Le ministre a fait savoir que cette hausse décidée en concert et en coordination avec des représentants des transporteurs (taxis, transport urbain, interwilayas) «n’est pas exorbitante» et est «presque symbolique». Et de détailler que les décisions portant sur la tarification du transport public respectent le pouvoir d’achat des citoyens, d’une part, et l’intérêt et revendications des transporteurs, comme les coûts de la maintenance et du carburant, d’autre part. Il est clair que la révision à la hausse des tarifs des transports est la conséquence directe du relèvement des prix à la pompe décidé dans le cadre de la loi de finances pour 2018. En effet, le texte de loi prévoit une majoration de la taxe sur les produits pétroliers (TPP) directement applicable sur les carburants. En chiffres, les augmentations de la TPP en 2018 seront de 14 DA/litre pour l’essence super et sans plomb, de 13 DA/litre pour l’essence normale et de 4 DA pour le gasoil. Cette taxe se répercute sur les prix finaux à la pompe. Et c’est l’Autorité de régulation des hydrocarbures (ARH), un organisme relevant du ministère de l’Energie, qui veille à l’application des nouveaux tarifs. D’ailleurs, elle vient de rendre public un communiqué précisant les nouveaux prix TTC des carburants à partir du 1er janvier à 00h00 en application de l’article 33 de la loi de finances pour 2018. Ainsi, le prix de l’essence normale sera de 38,95 DA/litre (contre 32,69 DA en 2017), celui de l’essence super de 41,97 Da/litre (contre 35,72 DA en 2017) et celui de l’essence sans plomb de 41,62 DA/litre (contre 35,33 DA). Le prix du gas-oil passera à 23,06 DA/litre (contre 20,42 DA en 21017). Celui du GPL-c restera, quant à lui, comme en 2017 à 9 DA/litre. Le gouvernement escompte de l’augmentation de la TPP des recettes supplémentaires de plus de 60 milliards de dinars en 2018. Il l’a notamment justifiée par la nécessité de rationaliser la consommation de carburants, de réduire leurs importations et d’augmenter les recettes fiscales.

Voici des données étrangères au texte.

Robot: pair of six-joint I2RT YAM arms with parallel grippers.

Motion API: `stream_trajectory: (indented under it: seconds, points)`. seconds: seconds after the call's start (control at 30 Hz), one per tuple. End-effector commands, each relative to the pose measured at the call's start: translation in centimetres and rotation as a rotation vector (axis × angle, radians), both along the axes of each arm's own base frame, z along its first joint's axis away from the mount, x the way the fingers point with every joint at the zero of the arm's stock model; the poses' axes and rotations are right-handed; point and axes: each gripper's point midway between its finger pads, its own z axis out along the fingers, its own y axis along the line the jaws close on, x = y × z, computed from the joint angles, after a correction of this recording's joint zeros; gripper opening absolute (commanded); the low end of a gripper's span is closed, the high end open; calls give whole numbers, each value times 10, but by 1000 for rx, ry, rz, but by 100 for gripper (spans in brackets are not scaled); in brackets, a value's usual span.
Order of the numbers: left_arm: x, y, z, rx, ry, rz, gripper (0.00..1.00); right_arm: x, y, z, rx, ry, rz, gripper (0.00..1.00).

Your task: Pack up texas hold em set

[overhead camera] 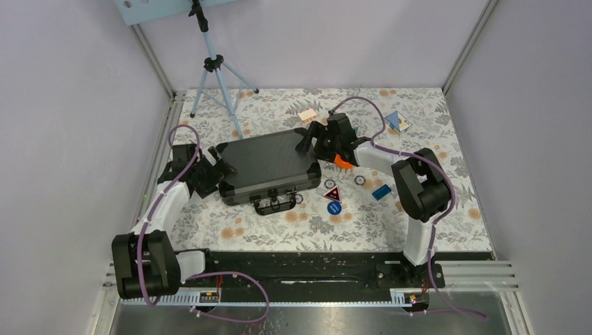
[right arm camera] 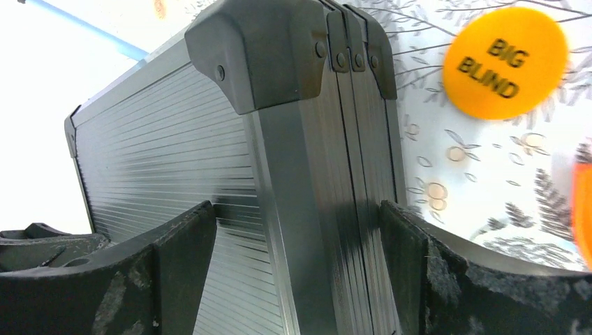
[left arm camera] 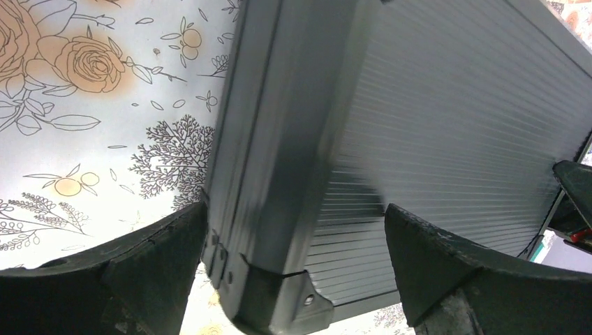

En 2017, l’Exécutif avait également introduit dans la loi de finances 2017, un relèvement de la TPP et qui avait fait augmenter les prix à la pompe. Est-ce pour autant que les tarifs des transports aient été revus à la hausse ? Pas du tout. Les représentants des transporteurs de voyageurs avaient demandé une augmentation des prix. Mais ils ne l’ont pas obtenue. Ils avaient organisé plusieurs réunions avec des représentants du ministère des Transports et des Travaux publics pour en discuter. On s’en souvient, les deux parties avaient convenu au final du maintien des tarifs de transport terrestre de voyageurs, sous condition de mettre en place des mesures de compensation. Le ministère des Transports avait en fin de compte réussi à convaincre ses interlocuteurs de maintenir la tarification, tout en s’engageant à geler l’octroi de nouvelles lignes privées de transport terrestre collectif de voyageurs, urbain et interwilayas.
Le syndicat du transport avait également réussi à arracher plusieurs autres facilitations comme l’affichage de la publicité sur les taxis, une réduction des impôts forfaitaires, des aides étatiques pour équiper les taxis de kit GPL ainsi que des facilitations pour l’acquisition de véhicules neufs fabriqués localement.